Hi @baramousa, thank you for the update! And indeed, the broken file was the point where I got stuck at #268. To be honest I did not fully understand why this did not work, as results are internally perfectly fine, but where not in the final output file.

However, I looked again into this, played a lot around and can finally come up with a fix (see commit above). Basically I change line 53 in mproc.py

from:

results = self.pool.imap(self.f, jobs)

into:

results = self.pool.map(self.f, jobs)

Now it works fine for me. At least in 90% of the cases. From time to time the header is broken, but the rest should be fine. @baramousa: Could you test for your case and give your feedback here?

baramousa commented 3 years ago

Hi @thouska , indeed when i change the dbfformat to 'ram', they seem fine. Well i tried now your solution and it worked with sceua algorthim but dream still have the same problem, only the last runs are saved in csv file. On the other hand mpi on linux machine seems to work.

thouska commented 3 years ago

Hi @baramousa sorry for the late response, but at least I can come up with good news, I hope :) I worked in #268 on the issue. You were right, somehow only the dream algorithm did not work proberly under the pathos multprocessing settings.
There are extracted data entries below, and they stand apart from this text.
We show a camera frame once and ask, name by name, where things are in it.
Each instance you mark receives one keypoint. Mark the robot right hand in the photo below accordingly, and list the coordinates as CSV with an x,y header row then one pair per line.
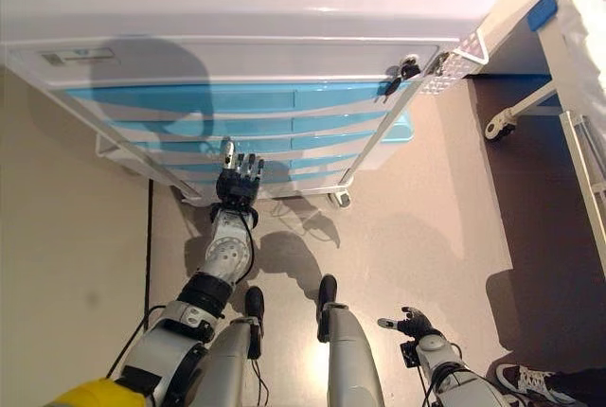
x,y
419,326

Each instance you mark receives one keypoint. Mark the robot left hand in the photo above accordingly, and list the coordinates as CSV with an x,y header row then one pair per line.
x,y
237,187

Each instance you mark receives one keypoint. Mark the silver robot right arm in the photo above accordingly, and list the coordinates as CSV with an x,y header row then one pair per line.
x,y
454,383

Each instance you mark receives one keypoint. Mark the yellow robot shoulder cover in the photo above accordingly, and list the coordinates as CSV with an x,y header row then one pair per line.
x,y
99,393

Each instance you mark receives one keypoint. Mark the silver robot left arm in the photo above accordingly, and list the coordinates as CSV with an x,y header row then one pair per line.
x,y
227,251

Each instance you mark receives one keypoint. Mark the grey robot right leg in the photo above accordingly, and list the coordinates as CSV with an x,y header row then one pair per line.
x,y
348,355

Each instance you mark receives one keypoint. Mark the grey robot leg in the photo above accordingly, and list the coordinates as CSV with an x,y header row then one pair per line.
x,y
348,355
232,359

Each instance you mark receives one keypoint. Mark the cart caster wheel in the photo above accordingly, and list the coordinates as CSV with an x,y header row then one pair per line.
x,y
342,199

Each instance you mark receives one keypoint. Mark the white olive sneaker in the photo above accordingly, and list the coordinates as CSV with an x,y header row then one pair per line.
x,y
525,381

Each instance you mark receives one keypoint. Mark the white side bin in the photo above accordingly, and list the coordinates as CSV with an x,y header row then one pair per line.
x,y
98,144

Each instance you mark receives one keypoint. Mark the white bin with blue lid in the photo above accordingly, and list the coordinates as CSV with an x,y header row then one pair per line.
x,y
400,130

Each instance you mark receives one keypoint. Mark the grey robot left leg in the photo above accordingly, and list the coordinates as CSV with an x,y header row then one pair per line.
x,y
232,359

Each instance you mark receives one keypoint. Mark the dark trouser leg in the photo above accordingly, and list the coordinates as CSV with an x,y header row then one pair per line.
x,y
582,388

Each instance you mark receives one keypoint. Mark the white medical cart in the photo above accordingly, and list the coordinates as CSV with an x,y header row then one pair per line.
x,y
237,0

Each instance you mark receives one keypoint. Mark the cart label sticker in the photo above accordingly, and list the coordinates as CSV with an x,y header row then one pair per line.
x,y
78,57

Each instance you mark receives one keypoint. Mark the black cart keys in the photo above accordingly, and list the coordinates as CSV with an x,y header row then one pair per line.
x,y
407,70

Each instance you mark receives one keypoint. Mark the bed caster wheel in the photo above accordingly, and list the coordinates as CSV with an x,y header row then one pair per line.
x,y
499,127

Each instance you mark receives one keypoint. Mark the silver cart latch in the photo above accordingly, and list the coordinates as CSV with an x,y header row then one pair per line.
x,y
439,64

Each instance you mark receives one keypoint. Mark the white perforated side basket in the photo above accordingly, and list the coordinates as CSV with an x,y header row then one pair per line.
x,y
454,71

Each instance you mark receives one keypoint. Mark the white bed mattress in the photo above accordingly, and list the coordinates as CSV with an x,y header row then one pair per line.
x,y
584,38

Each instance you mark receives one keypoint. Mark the blue bed tag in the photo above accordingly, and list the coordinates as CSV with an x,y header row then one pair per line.
x,y
542,12

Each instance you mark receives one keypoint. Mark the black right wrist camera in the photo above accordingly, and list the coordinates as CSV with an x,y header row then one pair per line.
x,y
409,355

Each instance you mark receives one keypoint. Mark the cream hospital bed frame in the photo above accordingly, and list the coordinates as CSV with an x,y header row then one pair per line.
x,y
516,52

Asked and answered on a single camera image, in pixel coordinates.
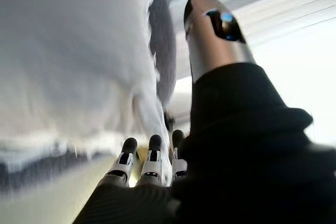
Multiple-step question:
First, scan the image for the grey fringed fleece blanket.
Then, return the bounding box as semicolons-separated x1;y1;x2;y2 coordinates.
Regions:
0;0;173;185

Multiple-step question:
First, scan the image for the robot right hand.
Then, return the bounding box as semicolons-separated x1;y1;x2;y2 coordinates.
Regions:
73;0;336;224

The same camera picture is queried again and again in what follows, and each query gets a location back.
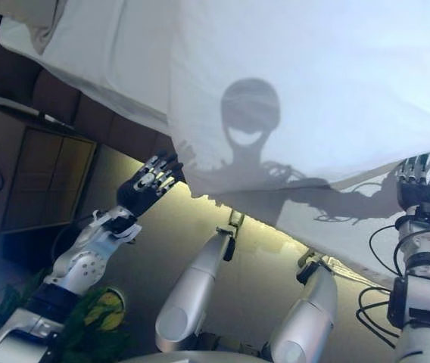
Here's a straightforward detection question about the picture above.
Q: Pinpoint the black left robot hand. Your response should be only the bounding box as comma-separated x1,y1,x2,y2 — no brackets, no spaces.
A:
116,150,185,219

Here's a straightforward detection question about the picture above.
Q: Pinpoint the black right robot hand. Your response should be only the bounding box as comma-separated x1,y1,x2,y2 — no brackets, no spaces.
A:
395,154,430,207

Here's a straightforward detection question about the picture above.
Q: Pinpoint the white duvet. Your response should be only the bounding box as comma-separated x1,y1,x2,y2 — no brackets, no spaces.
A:
165,0,430,284

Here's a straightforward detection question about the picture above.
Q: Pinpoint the white fitted bed sheet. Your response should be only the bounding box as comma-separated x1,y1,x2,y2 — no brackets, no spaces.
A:
0,0,178,132

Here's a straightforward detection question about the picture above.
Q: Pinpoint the wooden nightstand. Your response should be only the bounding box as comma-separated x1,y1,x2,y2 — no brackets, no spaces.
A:
0,100,98,235

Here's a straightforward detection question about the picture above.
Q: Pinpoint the white printed floor sheet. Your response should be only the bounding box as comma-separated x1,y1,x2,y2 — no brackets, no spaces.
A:
324,255,394,284

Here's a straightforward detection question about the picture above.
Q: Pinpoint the green potted plant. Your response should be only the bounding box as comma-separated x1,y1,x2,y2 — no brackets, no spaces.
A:
0,279,132,363

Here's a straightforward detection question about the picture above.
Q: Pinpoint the silver right robot leg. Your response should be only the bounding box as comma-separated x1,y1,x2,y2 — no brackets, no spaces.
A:
266,249,339,363

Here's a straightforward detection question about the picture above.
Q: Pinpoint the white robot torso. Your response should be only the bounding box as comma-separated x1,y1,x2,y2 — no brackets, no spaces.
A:
123,349,276,363

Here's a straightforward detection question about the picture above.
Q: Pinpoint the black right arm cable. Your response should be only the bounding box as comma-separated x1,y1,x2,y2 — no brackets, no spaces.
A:
357,222,428,349

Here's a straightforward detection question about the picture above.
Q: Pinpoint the brown upholstered bed frame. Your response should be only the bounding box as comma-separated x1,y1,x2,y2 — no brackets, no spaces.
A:
0,18,178,160

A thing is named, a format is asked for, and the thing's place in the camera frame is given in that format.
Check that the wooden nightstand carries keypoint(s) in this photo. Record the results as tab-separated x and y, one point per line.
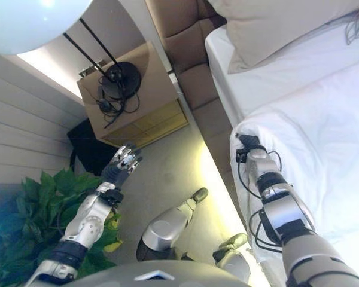
155	80

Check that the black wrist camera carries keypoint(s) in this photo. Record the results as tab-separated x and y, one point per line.
112	197
246	143

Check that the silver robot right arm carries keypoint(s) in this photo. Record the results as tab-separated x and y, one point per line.
287	215

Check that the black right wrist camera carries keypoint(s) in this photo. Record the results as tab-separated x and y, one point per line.
246	143

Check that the large beige pillow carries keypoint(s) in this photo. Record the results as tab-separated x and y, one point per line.
272	30

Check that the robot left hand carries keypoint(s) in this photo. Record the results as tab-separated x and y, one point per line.
121	166

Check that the green leafy plant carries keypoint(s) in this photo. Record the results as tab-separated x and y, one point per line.
33	215

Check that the brown tufted bed frame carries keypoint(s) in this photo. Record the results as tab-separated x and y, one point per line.
194	74

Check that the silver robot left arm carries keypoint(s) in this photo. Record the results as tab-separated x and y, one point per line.
83	218

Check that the white fitted sheet mattress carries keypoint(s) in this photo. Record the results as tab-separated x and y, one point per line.
257	80

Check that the black bag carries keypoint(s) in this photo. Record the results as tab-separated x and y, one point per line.
86	149

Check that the white duvet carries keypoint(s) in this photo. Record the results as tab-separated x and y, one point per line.
332	134

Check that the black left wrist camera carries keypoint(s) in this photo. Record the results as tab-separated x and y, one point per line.
112	197

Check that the silver robot left leg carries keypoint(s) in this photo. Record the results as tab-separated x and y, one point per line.
161	233

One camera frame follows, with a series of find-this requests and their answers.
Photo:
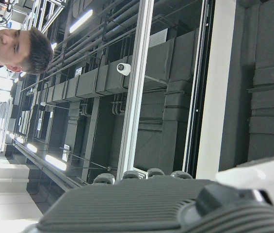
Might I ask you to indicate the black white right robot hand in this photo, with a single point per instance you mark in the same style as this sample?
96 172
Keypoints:
127 206

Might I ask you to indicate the ceiling tube light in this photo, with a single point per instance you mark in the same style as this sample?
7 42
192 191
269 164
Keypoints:
32 148
55 162
81 21

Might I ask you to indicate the person in grey shirt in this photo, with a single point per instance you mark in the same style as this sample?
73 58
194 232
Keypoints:
5 46

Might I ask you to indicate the aluminium profile post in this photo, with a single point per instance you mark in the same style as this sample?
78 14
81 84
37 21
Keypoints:
136 85

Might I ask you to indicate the grey ventilation duct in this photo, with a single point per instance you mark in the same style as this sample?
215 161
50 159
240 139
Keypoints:
88 82

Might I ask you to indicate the white dome security camera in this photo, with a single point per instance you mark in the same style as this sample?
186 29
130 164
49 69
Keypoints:
123 68

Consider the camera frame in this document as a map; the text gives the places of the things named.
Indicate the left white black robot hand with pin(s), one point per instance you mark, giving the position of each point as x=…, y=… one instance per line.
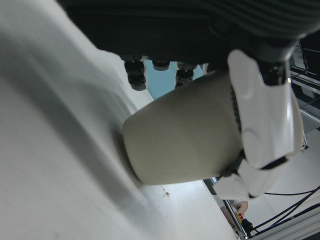
x=175, y=27

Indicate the beige paper cup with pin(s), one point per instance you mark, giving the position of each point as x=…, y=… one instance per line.
x=180, y=135

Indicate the light blue plastic bin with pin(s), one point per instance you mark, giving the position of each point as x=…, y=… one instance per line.
x=160, y=82

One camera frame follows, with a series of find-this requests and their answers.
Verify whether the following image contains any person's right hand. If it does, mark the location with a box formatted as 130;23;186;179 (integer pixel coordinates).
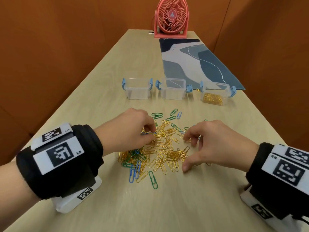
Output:
181;120;260;173

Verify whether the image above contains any person's left hand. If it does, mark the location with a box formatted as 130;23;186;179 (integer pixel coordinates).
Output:
93;108;157;156

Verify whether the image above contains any clear box with blue latches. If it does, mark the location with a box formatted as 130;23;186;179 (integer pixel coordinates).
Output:
121;77;154;100
199;81;237;106
155;78;193;101

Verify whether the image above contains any pile of mixed paper clips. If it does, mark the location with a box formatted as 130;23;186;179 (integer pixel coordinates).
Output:
117;108;213;190

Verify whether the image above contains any heap of gold paper clips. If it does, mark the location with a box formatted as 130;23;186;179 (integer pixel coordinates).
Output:
202;93;224;106

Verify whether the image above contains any black right wristband with tags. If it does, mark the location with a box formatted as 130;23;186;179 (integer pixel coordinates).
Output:
246;142;309;220

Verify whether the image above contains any black wristband with tags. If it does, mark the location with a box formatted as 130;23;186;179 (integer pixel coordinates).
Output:
16;122;104;200
246;142;309;220

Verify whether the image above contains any black left wristband with tags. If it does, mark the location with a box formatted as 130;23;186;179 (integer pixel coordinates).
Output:
16;122;104;200

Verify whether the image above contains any blue patterned desk mat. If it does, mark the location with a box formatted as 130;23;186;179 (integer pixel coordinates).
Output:
159;38;246;91

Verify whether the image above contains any pink desk fan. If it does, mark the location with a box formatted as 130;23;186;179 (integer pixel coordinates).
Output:
154;0;190;39

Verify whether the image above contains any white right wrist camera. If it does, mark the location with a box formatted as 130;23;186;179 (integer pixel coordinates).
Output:
239;186;309;232

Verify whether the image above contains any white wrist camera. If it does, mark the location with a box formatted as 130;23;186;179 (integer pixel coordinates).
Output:
52;176;103;214
239;186;309;232

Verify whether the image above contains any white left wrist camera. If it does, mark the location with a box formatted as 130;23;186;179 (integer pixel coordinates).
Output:
52;176;103;214

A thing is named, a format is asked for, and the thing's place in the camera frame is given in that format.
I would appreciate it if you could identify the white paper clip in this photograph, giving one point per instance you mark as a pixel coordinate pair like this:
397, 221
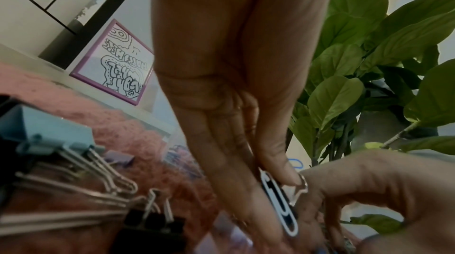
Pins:
266, 176

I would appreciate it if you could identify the person's right hand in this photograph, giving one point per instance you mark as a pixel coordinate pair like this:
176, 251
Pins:
391, 179

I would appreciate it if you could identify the mint green binder clip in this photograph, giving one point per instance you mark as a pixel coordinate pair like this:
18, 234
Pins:
46, 129

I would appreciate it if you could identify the pile of colourful paper clips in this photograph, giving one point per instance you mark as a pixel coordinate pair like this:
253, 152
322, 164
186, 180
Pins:
181, 160

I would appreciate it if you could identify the pink ribbed mat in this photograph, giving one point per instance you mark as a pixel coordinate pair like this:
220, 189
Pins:
35, 87

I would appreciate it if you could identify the person's left hand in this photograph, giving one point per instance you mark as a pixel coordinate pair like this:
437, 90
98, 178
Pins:
231, 50

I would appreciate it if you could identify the green leafy plant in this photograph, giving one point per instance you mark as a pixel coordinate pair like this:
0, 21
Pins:
355, 36

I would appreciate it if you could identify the pink framed drawing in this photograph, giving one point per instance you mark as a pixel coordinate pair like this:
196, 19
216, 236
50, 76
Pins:
113, 64

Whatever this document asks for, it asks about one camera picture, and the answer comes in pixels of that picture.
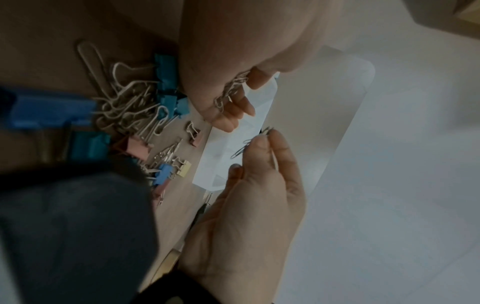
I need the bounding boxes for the person's left hand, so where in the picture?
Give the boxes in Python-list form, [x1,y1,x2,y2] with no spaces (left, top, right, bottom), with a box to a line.
[177,0,347,133]

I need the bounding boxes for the person's right hand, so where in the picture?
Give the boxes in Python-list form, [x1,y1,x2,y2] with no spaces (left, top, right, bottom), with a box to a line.
[177,128,310,286]

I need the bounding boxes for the handful of paper clips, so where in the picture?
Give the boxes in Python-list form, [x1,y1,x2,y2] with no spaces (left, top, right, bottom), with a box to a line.
[212,69,252,114]

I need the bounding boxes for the black right wrist strap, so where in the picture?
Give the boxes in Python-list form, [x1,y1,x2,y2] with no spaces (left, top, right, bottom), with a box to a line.
[138,265,281,304]

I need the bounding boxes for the pile of silver paper clips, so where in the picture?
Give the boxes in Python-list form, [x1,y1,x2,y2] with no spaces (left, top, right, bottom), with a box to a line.
[76,40,211,209]

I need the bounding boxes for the brown cardboard box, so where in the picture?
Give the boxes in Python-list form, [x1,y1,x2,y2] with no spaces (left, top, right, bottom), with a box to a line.
[410,0,480,38]

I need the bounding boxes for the white compartment organizer tray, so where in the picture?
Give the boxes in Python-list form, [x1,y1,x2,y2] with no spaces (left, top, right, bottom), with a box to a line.
[193,73,281,191]

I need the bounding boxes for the group of coloured binder clips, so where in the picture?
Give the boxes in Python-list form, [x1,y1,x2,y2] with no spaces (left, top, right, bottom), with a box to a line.
[0,53,206,197]

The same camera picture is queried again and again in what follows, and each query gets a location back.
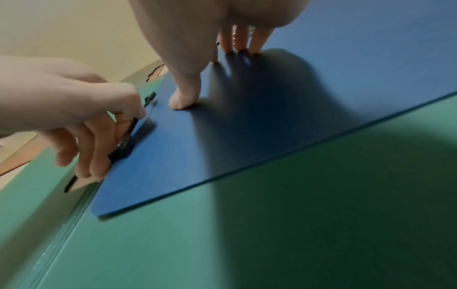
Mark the person's left hand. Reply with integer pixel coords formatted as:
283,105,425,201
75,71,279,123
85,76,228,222
0,55,148,179

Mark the person's right hand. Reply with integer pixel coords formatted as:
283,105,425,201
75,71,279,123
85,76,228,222
127,0,310,111

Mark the blue folder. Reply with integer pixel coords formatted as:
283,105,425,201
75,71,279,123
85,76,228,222
90,0,457,218

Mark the green folder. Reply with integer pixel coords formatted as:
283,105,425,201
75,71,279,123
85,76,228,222
0,57,457,289

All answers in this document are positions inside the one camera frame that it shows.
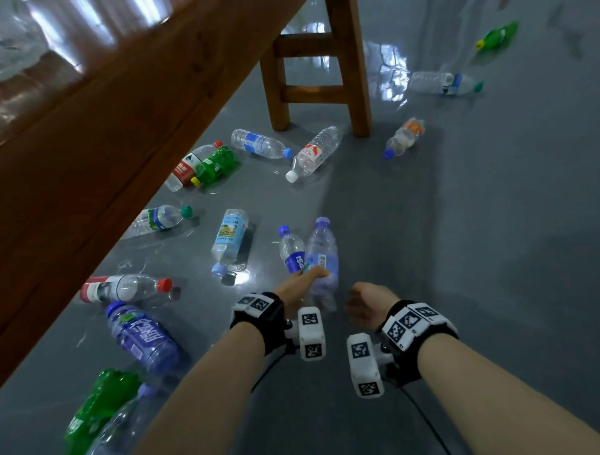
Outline purple-label plastic bottle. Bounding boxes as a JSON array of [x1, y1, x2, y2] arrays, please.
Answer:
[[104, 301, 184, 378]]

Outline person's right forearm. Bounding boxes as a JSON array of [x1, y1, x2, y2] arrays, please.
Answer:
[[417, 331, 600, 455]]

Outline round-logo blue-label plastic bottle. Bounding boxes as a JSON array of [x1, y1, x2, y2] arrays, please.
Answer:
[[277, 225, 307, 276]]

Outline crinkled clear plastic bottle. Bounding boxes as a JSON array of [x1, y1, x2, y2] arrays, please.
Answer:
[[0, 0, 49, 81]]

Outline clear teal-capped plastic bottle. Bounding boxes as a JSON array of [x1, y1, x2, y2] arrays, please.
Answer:
[[406, 71, 484, 98]]

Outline black wrist strap marker tiles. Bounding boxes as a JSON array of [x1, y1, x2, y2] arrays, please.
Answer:
[[229, 292, 287, 356], [376, 299, 459, 386]]

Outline small purple-capped plastic bottle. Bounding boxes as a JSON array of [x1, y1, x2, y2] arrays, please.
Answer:
[[303, 216, 340, 313]]

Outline person's left hand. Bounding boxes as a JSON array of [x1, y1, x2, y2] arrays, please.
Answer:
[[273, 266, 331, 321]]

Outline brown wooden table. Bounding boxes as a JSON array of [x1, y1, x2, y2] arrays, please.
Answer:
[[0, 0, 374, 386]]

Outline green yellow-capped plastic bottle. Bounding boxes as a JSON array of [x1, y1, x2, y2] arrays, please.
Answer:
[[474, 20, 520, 53]]

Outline person's left forearm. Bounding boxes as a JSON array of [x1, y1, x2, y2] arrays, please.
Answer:
[[133, 321, 268, 455]]

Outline pile of assorted plastic bottles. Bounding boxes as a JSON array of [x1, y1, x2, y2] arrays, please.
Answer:
[[63, 125, 344, 455]]

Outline orange-label blue-capped plastic bottle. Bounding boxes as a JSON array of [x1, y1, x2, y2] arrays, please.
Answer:
[[382, 116, 426, 161]]

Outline person's right hand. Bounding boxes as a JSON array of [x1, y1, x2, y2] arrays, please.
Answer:
[[343, 282, 401, 331]]

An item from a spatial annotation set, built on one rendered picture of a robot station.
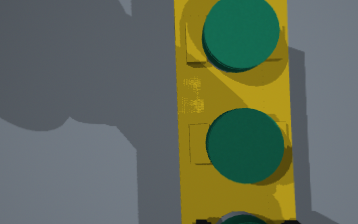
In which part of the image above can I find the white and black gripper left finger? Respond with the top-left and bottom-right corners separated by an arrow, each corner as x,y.
196,219 -> 211,224

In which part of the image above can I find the grey bench mat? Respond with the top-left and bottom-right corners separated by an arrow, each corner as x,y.
0,0 -> 358,224

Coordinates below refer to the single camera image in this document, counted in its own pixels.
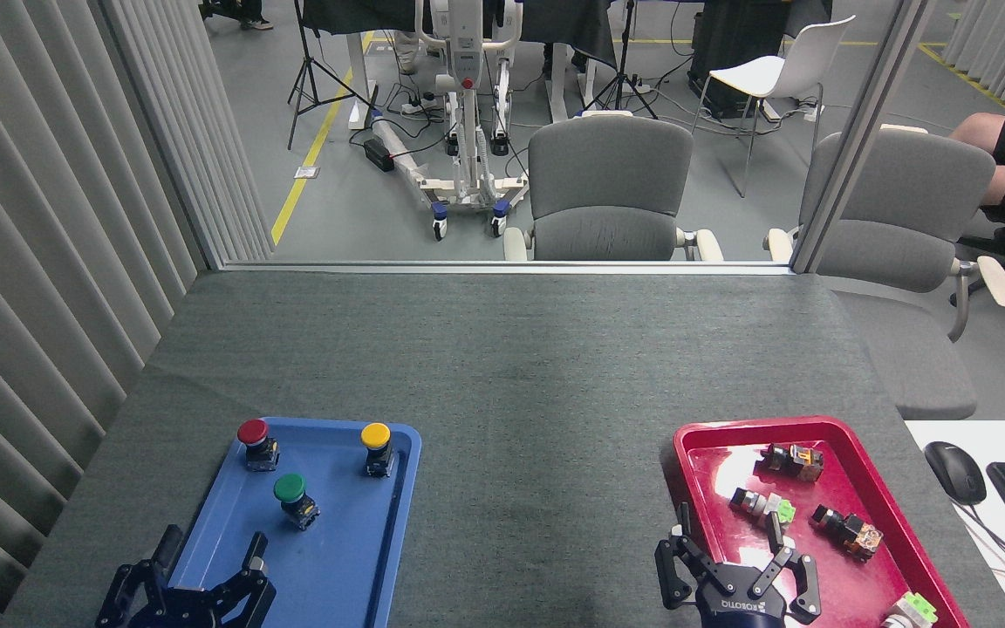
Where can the red push button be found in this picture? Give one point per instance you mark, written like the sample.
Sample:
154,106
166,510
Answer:
253,433

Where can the silver table rail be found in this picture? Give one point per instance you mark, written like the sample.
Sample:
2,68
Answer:
502,268

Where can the green push button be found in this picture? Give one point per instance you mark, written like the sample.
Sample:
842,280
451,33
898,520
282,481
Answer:
290,488

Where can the grey office chair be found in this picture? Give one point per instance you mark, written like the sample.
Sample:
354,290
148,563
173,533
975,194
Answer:
904,201
607,174

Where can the red plastic tray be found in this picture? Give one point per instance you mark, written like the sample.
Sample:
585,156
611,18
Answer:
851,586

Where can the silver switch with green block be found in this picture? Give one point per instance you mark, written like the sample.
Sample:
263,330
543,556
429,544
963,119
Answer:
911,609
760,503

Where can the white plastic chair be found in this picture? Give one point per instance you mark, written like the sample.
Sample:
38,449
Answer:
782,74

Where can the black computer mouse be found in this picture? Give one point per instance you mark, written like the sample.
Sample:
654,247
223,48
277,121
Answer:
954,471

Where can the white power strip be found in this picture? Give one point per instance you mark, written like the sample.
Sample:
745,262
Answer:
420,106

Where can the black tripod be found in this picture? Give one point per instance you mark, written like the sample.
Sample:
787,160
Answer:
622,78
304,74

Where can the silver post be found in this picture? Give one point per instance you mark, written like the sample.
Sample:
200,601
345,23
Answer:
860,131

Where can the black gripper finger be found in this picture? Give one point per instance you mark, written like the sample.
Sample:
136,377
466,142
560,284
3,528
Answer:
803,589
138,586
673,576
249,589

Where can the black switch with orange block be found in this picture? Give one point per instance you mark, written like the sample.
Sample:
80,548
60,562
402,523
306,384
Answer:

This was due to to many pools that were generated during the Markov Chains. I tried to fix it, but at the end I had the feeling that this is a problem in the pathos package. So I changed the package to joblib. With that the parallelization works with dream on my computer. Could you test too? I changed the tutorial_dream_hymod.py in a way, so that it is directly using multiprocessing.